**Exercise objective**
Reproduce only this range: the line holding "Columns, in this" through the last line of the data below, both included, exactly, with no pictures.

───── Supplied data ─────

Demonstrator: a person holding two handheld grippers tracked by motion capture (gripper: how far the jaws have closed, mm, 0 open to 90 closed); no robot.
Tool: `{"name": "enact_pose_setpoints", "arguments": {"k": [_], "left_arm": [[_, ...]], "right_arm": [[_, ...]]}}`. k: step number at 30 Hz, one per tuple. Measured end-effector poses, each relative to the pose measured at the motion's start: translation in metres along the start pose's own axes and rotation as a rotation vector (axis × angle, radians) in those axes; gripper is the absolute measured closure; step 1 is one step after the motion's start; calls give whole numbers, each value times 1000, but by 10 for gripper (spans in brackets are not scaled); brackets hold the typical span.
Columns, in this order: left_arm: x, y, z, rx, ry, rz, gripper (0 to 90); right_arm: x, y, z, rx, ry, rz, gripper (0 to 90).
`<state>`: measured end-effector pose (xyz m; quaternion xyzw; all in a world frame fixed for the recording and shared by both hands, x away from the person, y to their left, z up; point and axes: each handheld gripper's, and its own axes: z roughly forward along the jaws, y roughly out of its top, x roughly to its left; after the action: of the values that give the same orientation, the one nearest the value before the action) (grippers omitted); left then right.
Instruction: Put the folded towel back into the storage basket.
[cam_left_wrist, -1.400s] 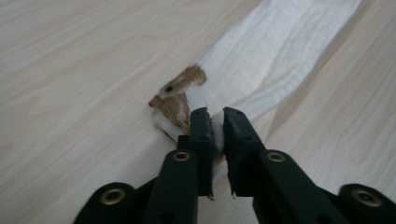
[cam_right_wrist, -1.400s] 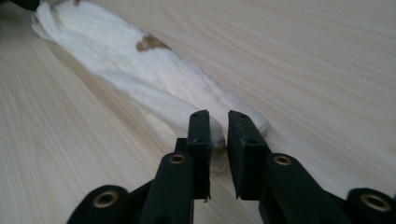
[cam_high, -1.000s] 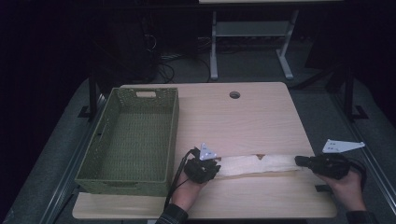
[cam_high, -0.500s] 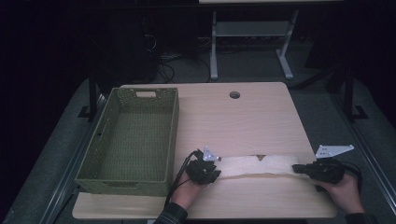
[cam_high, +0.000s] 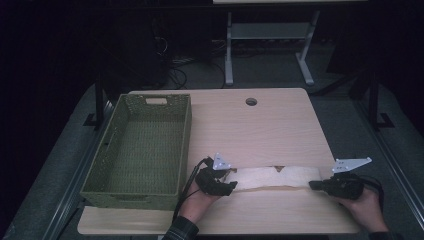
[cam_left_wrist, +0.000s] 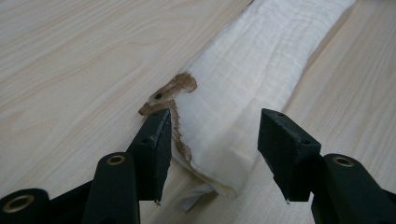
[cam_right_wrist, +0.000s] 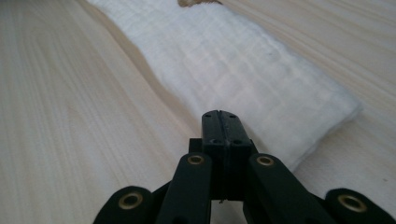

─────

**Answer area**
Columns, in this order: left_arm: x, y, z, rx, ry, rz, gripper (0 to 90); right_arm: x, y, z, rx, ry, rz, gripper (0 to 90).
`<state>`: measured end-effector pose (xyz m; quaternion xyzw; all in a world frame fixed for the recording and shared by both hands, x away from the person, y to their left, z up; point and axes: each handheld gripper's, and its own axes: z roughly forward along the jaws, y roughly out of its top, x roughly to its left; after the action: of the values that give the same orientation, the one nearest the value before the action) (grippers omitted); left then right.
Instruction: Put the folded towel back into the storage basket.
[cam_left_wrist, -1.400s] 
[cam_right_wrist, -1.400s] 
[cam_high, -1.000s] 
[cam_high, -0.500s] 
[cam_high, +0.000s] 
[cam_left_wrist, +0.000s] 
[cam_right_wrist, +0.000s] 

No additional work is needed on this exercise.